Os lantanídeos (Ln) são um grupo de elementos químicos metálicos exclusivamente fluorescentes, geralmente conhecidos coletivamente como "elementos de terras raras". Os lantanídeos têm coeficientes de absorção (excitação) muito baixos e taxas de emissão lentas. Isso resulta em tempos prolongados de decaimento da fluorescência entre 0,5 e 3 milissegundos (vida útil longa). Todos os elementos de lantanídeo formam cátions trivalentes (Ln3+) e apresentam emissão em uma solução aquosa. Além disso, seus picos de emissão são muito nítidos e estreitos com um grande deslocamento de Stokes[1].
Os lantanídeos possuem propriedades favoráveis como sondas bioquímicas. Originalmente, eles foram empregados em sistemas biológicos como sondas luminescentes para o cálcio. De fato, foi demonstrado que a luminescência dos lantanídeos é um sensor sensível para locais de ligação de Ca2+ em proteínas[2].
Seu prolongado decaimento de fluorescência os torna fluoróforos ideais para aplicações de fluorescência resolvida no tempo. Quatro deles, európio, térbio, samário e disprósio, foram amplamente utilizados nas ciências da vida, especialmente em imunoensaios de fluorescência com resolução de tempo, sendo o európio e o térbio os mais usados (fig. 2).
Os íons de európio (Eu3+), em particular, são usados com frequência como rótulos para detecção de fluorescência com resolução de tempo emensaios imunológicos. Além da longa emissão de fluorescência, o európio exibe um grande deslocamento de Stokes (290 nm) sem sobreposição entre o espectro de excitação e o de emissão e, com apenas 10 nm de largura de banda, um espectro de emissão muito nítido em 615 nm (fig. 3).
Como a emissão dos lantanídeos costuma ser muito fraca para aplicações de fluorescência com resolução de tempo, eles geralmente não são excitados diretamente, mas costumam ser incorporados em uma espécie de "gaiola" coletora de luz. Essa gaiola, geralmente um quelato ou um criptato, permite a coleta de energia e a transferência de energia para os íons lantanídeos, resultando em intensidades de emissão mais altas (fig. 4). Vale a pena mencionar que o espectro de excitação do complexo gaiola-lantanídeo reflete o espectro de absorção da "gaiola" e não do próprio lantanídeo[4].
Além de um sinal de emissão mais alto, a quelação possibilita a conjugação de íons lantanídeos a componentes biológicos (por exemplo, anticorpos, receptores, ligantes etc.), um requisito obrigatório para várias aplicações de fluorescência com resolução de tempo.
Semelhante à detecção de intensidade de fluorescência, a configuração para medições de fluorescência com resolução de tempo consiste em uma fonte de luz, um dispositivo óptico para seleção de comprimento de onda e um detector de tubo fotomultiplicador (PMT).

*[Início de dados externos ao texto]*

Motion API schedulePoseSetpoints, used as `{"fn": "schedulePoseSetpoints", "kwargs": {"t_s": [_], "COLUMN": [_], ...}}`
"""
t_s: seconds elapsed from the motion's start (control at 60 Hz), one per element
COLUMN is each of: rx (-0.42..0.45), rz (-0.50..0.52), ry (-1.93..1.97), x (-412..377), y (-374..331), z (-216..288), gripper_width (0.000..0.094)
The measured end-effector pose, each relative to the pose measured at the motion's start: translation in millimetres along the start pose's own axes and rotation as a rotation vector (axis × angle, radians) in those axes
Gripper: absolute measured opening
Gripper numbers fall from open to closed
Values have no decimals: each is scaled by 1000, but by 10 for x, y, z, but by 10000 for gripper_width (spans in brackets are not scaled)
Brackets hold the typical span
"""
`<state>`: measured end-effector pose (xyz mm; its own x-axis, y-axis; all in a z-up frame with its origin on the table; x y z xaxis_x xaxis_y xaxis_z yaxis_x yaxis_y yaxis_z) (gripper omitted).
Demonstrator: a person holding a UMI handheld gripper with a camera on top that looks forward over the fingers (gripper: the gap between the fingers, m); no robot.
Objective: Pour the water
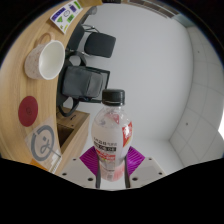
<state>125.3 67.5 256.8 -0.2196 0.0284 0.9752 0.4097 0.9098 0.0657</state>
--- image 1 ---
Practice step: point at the brown card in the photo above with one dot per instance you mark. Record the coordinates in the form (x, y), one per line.
(37, 164)

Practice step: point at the wooden side cabinet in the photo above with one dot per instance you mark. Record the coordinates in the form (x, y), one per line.
(80, 131)

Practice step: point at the white sheet with colourful stickers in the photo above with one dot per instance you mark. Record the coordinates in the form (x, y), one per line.
(66, 15)

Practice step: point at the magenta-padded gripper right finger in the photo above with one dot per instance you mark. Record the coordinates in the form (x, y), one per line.
(148, 168)

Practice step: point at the white ceramic mug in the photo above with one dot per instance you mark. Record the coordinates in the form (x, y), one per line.
(46, 61)

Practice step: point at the flat round red coaster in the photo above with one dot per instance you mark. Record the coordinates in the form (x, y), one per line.
(28, 111)

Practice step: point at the grey backpack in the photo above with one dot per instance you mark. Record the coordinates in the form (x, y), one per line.
(81, 81)

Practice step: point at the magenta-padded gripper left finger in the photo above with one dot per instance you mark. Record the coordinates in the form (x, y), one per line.
(75, 168)

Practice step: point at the black mesh office chair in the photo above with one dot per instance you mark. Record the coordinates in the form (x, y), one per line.
(65, 105)

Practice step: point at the black visitor chair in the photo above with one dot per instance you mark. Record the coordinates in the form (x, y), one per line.
(100, 45)

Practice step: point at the clear black-capped drink bottle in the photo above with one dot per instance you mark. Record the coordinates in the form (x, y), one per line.
(110, 133)

Como o complexo lantanídeo-quelato/criptato é normalmente excitado a 337 nm, uma lâmpada de flash de xenônio ou um laser específico é usado como fonte de luz para a detecção de fluorescência resolvida no tempo.Os leitores de placas multimodo são equipados com uma lâmpada de flash de xenônio de banda larga, pois oferecem mais flexibilidade para vários métodos de detecção. Os leitores de última geração podem oferecer, além disso, um laser opcional de excitação de fluorescência resolvida no tempo. O laser concentra mais energia nos comprimentos de onda de excitação específicos dos lantanídeos e, possivelmente, leva a melhores resultados com melhor discriminação entre sinais baixos e altos. Entretanto, dada a excitação acentuada em torno de 337 nm, essa é apenas uma fonte de luz de propósito único que não pode ser usada como fonte de excitação para outros métodos de detecção, exceto a fluorescência resolvida no tempo.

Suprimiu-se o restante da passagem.